Note: For `XAITTSService`, changing voice or language settings reconnects the WebSocket with updated query parameters.

## Notes

* **Service choice**:
  * Use `XAITTSService` (WebSocket) for lower latency streaming synthesis where audio begins playing before the full utterance finishes.
  * Use `XAIHttpTTSService` (HTTP) for simpler batch synthesis or when WebSocket connections are not available.

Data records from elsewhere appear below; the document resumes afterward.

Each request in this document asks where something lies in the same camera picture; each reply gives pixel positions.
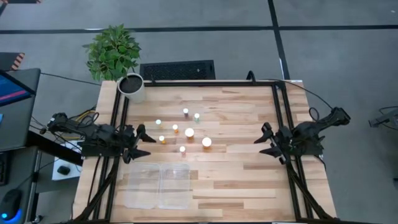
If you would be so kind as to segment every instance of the plastic lid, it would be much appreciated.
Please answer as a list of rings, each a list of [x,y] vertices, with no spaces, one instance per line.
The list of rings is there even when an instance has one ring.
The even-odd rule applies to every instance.
[[[162,164],[159,208],[187,209],[192,198],[190,181],[187,164]]]
[[[128,208],[151,209],[157,205],[160,167],[157,164],[132,162],[124,204]]]

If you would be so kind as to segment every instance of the black mouse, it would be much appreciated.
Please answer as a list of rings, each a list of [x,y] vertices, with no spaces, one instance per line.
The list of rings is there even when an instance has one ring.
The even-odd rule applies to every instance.
[[[8,221],[17,215],[22,192],[18,189],[8,191],[0,203],[0,217]]]

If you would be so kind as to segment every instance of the wooden tabletop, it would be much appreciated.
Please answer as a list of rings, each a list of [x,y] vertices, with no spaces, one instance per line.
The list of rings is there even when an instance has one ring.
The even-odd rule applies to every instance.
[[[289,84],[287,92],[295,125],[310,121],[305,92]],[[114,82],[103,82],[97,104],[98,124],[110,123],[115,93]],[[285,166],[277,159],[259,153],[269,147],[269,142],[253,144],[261,136],[264,122],[270,122],[273,130],[278,130],[271,87],[146,87],[146,97],[141,104],[130,103],[126,123],[135,127],[144,124],[147,134],[156,140],[160,135],[165,136],[166,144],[159,140],[155,144],[141,142],[139,148],[152,154],[134,162],[188,164],[191,179],[189,208],[144,210],[125,206],[131,196],[127,184],[131,165],[121,162],[111,222],[294,220]],[[190,111],[188,119],[182,113],[184,108]],[[193,121],[194,113],[200,114],[199,123]],[[156,119],[162,120],[162,128],[155,124]],[[179,133],[173,132],[173,124],[179,126]],[[184,135],[186,128],[195,130],[191,141]],[[213,141],[210,149],[202,147],[204,137]],[[180,146],[187,148],[185,156],[179,153]],[[76,215],[86,207],[96,160],[89,158],[83,164],[73,206]],[[302,160],[309,191],[326,212],[335,216],[323,164],[313,156],[303,156]],[[297,192],[305,217],[302,195],[298,189]],[[104,215],[106,198],[107,195],[103,197],[100,217]]]

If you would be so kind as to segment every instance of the small cylinder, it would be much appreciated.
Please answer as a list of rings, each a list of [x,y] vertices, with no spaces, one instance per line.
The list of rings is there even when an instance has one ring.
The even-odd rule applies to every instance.
[[[160,141],[162,144],[166,144],[166,140],[164,139],[164,136],[159,136],[159,141]]]
[[[188,109],[184,108],[184,110],[182,110],[182,112],[184,112],[184,117],[188,117]]]
[[[155,123],[158,125],[158,127],[162,127],[162,121],[161,120],[159,120],[159,119],[157,119],[156,121],[155,121]]]
[[[183,147],[183,146],[180,147],[180,152],[181,152],[182,154],[187,153],[187,152],[185,151],[185,147]]]
[[[195,115],[193,115],[193,119],[195,120],[195,122],[199,122],[199,117],[200,115],[198,113],[195,113]]]
[[[210,146],[211,146],[211,139],[208,138],[208,137],[205,137],[205,138],[201,141],[201,143],[203,144],[203,147],[204,147],[205,149],[208,149],[208,148],[210,148]]]
[[[193,131],[193,129],[192,128],[187,128],[186,130],[185,130],[185,136],[188,138],[188,139],[193,139],[193,134],[194,134],[195,132]]]
[[[178,133],[178,125],[176,125],[176,124],[173,125],[173,130],[174,130],[174,133],[177,134]]]

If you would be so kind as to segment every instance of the monitor screen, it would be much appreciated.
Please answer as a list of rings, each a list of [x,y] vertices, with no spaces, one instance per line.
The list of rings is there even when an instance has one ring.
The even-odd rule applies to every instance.
[[[19,84],[18,81],[10,78],[8,74],[4,74],[4,72],[0,73],[0,106],[8,105],[32,96],[23,85]]]

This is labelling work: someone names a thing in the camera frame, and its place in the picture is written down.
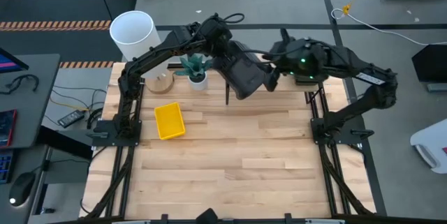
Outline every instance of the concrete floor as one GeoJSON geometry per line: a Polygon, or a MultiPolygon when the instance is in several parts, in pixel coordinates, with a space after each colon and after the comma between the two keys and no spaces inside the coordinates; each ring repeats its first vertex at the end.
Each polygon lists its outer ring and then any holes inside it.
{"type": "MultiPolygon", "coordinates": [[[[332,0],[332,3],[334,7],[342,7],[349,1],[332,0]]],[[[243,12],[247,16],[243,21],[246,24],[329,24],[323,0],[138,0],[136,9],[148,12],[157,25],[200,22],[214,12],[222,16],[243,12]]],[[[372,24],[417,24],[447,23],[446,12],[447,0],[357,0],[351,14],[372,24]]],[[[339,23],[353,24],[353,21],[345,18],[339,23]]],[[[398,32],[427,43],[447,40],[446,30],[398,32]]],[[[311,36],[334,43],[331,30],[292,30],[290,33],[298,38],[311,36]]],[[[166,34],[166,31],[160,31],[162,39],[166,34]]],[[[277,30],[237,30],[233,34],[236,40],[259,50],[268,50],[280,38],[277,30]]],[[[431,172],[409,144],[413,133],[447,118],[446,95],[427,93],[418,82],[412,66],[411,57],[423,47],[375,31],[341,31],[341,35],[344,45],[361,59],[383,68],[392,68],[399,74],[396,106],[389,110],[372,110],[364,115],[366,127],[376,132],[370,138],[370,144],[388,215],[447,219],[447,176],[431,172]]],[[[109,74],[110,69],[61,69],[56,84],[104,89],[109,74]]],[[[366,89],[365,84],[360,82],[356,82],[355,87],[357,94],[366,89]]],[[[63,93],[86,102],[91,99],[90,91],[63,93]]],[[[62,103],[74,103],[69,99],[55,98],[62,103]]],[[[97,96],[97,101],[101,99],[102,94],[97,96]]],[[[69,108],[65,110],[49,104],[46,114],[58,119],[70,111],[69,108]]],[[[48,120],[43,123],[57,128],[48,120]]],[[[30,223],[76,218],[82,193],[82,184],[49,189],[44,206],[58,206],[57,213],[36,216],[30,223]],[[62,203],[55,197],[60,193],[68,193],[71,197],[62,203]]]]}

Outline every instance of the white paper cup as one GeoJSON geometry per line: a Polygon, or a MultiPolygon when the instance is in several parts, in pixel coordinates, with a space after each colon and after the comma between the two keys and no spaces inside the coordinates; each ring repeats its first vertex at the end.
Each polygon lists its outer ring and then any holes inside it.
{"type": "MultiPolygon", "coordinates": [[[[110,25],[110,36],[127,61],[140,57],[161,43],[152,18],[142,11],[129,11],[115,18],[110,25]]],[[[165,73],[169,60],[142,75],[143,78],[157,78],[165,73]]]]}

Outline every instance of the white object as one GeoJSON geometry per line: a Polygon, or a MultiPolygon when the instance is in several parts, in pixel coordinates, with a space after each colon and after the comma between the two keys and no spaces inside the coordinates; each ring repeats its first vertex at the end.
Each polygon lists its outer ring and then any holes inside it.
{"type": "MultiPolygon", "coordinates": [[[[110,25],[110,36],[127,61],[140,57],[161,43],[152,18],[142,11],[129,11],[115,18],[110,25]]],[[[165,73],[169,60],[142,75],[154,79],[165,73]]]]}
{"type": "Polygon", "coordinates": [[[410,144],[420,156],[439,174],[447,173],[447,119],[414,133],[410,144]]]}
{"type": "MultiPolygon", "coordinates": [[[[336,19],[336,20],[340,20],[340,19],[342,19],[343,17],[345,17],[345,15],[343,14],[343,10],[342,10],[341,8],[334,8],[334,9],[330,12],[330,16],[332,16],[332,18],[334,18],[334,19],[336,19]],[[335,16],[335,11],[339,11],[339,12],[341,12],[341,13],[342,13],[342,16],[340,16],[340,17],[336,17],[336,16],[335,16]]],[[[404,36],[404,35],[402,35],[402,34],[399,34],[399,33],[393,32],[393,31],[384,31],[384,30],[381,30],[381,29],[377,29],[376,27],[371,26],[371,25],[369,25],[369,24],[366,23],[366,22],[362,22],[362,21],[360,21],[359,19],[355,18],[354,16],[352,16],[352,15],[350,15],[350,14],[348,14],[348,16],[349,16],[352,20],[354,20],[354,21],[356,21],[356,22],[358,22],[358,23],[361,23],[361,24],[363,24],[363,25],[366,25],[366,26],[368,26],[369,28],[371,28],[371,29],[373,29],[373,30],[376,30],[376,31],[381,32],[381,33],[389,33],[389,34],[392,34],[392,35],[400,36],[400,37],[405,38],[405,39],[409,40],[410,42],[415,43],[415,44],[417,44],[417,45],[427,46],[427,45],[443,45],[443,44],[447,44],[447,42],[440,42],[440,43],[419,43],[418,41],[415,41],[415,40],[413,40],[413,39],[411,39],[411,38],[408,38],[408,37],[406,37],[406,36],[404,36]]]]}
{"type": "Polygon", "coordinates": [[[188,81],[189,81],[189,84],[191,85],[191,88],[194,91],[203,91],[204,89],[208,88],[208,74],[206,71],[205,71],[205,79],[202,80],[202,82],[198,82],[198,83],[192,82],[191,78],[189,78],[189,77],[188,77],[188,81]]]}

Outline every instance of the yellow container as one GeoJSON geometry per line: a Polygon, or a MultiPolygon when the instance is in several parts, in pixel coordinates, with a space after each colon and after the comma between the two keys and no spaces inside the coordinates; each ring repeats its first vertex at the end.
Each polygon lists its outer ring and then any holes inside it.
{"type": "Polygon", "coordinates": [[[169,140],[173,137],[184,135],[182,112],[179,103],[171,103],[155,107],[156,128],[159,131],[160,139],[169,140]]]}

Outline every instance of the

* **Default audio format**: Both services default to raw PCM output, which matches Pipecat's downstream expectations without extra decoding.
* **Encoding/codec options**: When using non-PCM formats (`mp3`, `wav`, `mulaw`, `alaw`), ensure your audio pipeline can handle the selected format.
* **Session management**:
  * `XAIHttpTTSService`: If you don't provide an `aiohttp_session`, the service creates and manages its own session lifecycle automatically.
  * `XAITTSService`: WebSocket connection is managed automatically; settings changes that affect URL parameters (voice, language) trigger a reconnection.